There will be no commercial surrogacy in India: Govt to tell SC

by news
October 28, 2015

New Delhi: Commercial surrogacy, which is a booming business in India, is set to receive a setback, with the Centre on Wednesday expected to apprise the Supreme Court of banning commercial surrogacy in India. The government will also inform the apex court that it won’t permit couples from foreign countries to have a child through surrogate mothers in India, says a report in The Times of India.

The government, it is learnt held a high level meeting and instructed solicitor general Ranjit Kumar to inform the SC that India will not be allowed to be turned into the surrogacy capital of the world.

Surrogacy will, however, still be available as an option to Indians to have a child, says the government. “The government of India does not support commercial surrogacy in any form,” official sources told the daily.

The Supreme Court had earlier said that commercial surrogacy should not be allowed but was still going on unabated as ‘business’ in the country without any legal sanctity.
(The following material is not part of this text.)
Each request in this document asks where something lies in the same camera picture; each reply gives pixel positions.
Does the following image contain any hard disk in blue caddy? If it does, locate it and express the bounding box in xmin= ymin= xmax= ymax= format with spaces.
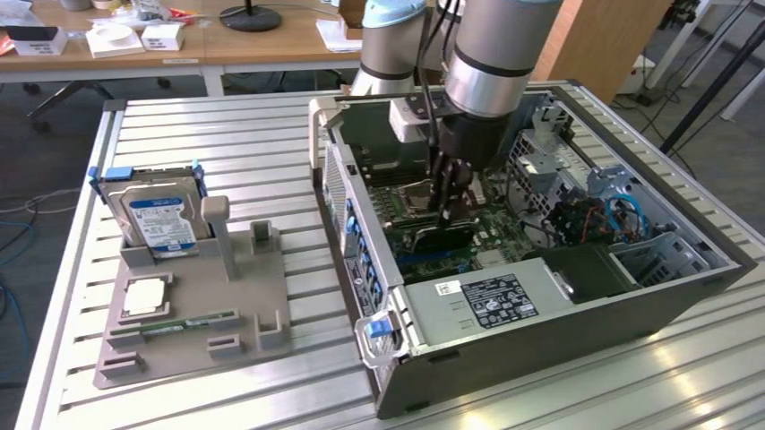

A bench comprising Justices Ranjan Gogoi and NV Ramana had expressed concern that various issues related to commercial surrogacy ?are not covered under the law but the practice was still continuing.

“Commercial surrogacy should not be allowed but it is going on in the country. You are allowing trading of human embryo. It is becoming a business and has evolved into surrogacy tourism,” the bench, which refused to stay the 2013 notification, said.

The apex court had asked the government to bring commercial surrogacy within the ambit of law.

It had asked the government to clarify whether a woman who donates her egg in commercial surrogacy can be said to be the only mother or both surrogate and genetic mother can be said to be mothers of the child.

The bench had also asked the Centre whether commercial surrogacy amounts to economic and psychological exploitation of the surrogate mother and whether the practice is inconsistent with dignity of womanhood.

Regulatory measures must to protect surrogate mothers: NCW

The National Commission for Women (NCW) had earlier, on the 15th of October, Thursday, said that regulatory measures will help in protecting the rights of surrogate mothers and children born though surrogacy in India. The commission also hoped that the Assisted Reproductive Technology Bill, 2014, would be introduced in parliament soon.

Giving details of a national consultation organised here on surrogacy issues on Thursday, NCW chairperson Lalitha Kumaramangalam said that the parties concerned discussed the draft of the bill while commercial surrogacy was rising in the country.

“It’s very unregulated and unethical in India,” she said at a press conference, adding that the NCW would try to get the proposed bill on the issue introduced in parliament at the earliest.

“Surrogacy is a big business in India,” Kumaramangalam said, adding that it attracts people from across the world considering lower medical costs.

The NCW chairperson said the draft bill, once converted into a law, will protect the health and the rights of surrogate mothers and children born through surrogacy in the country.

“Lots of bills are pending in parliament. The Assisted Reproductive Technology Bill, 2014, is not a political one and should be passed soon after it is introduced,” she said.

Kumaramangalam said various departments and ministries of the central government, including the home ministry and the health ministry, were in consensus over issues related to surrogacy in the country during the day-long conference.

She also expressed concern over trafficking of women and children for various illegal purposes and said these should be stopped.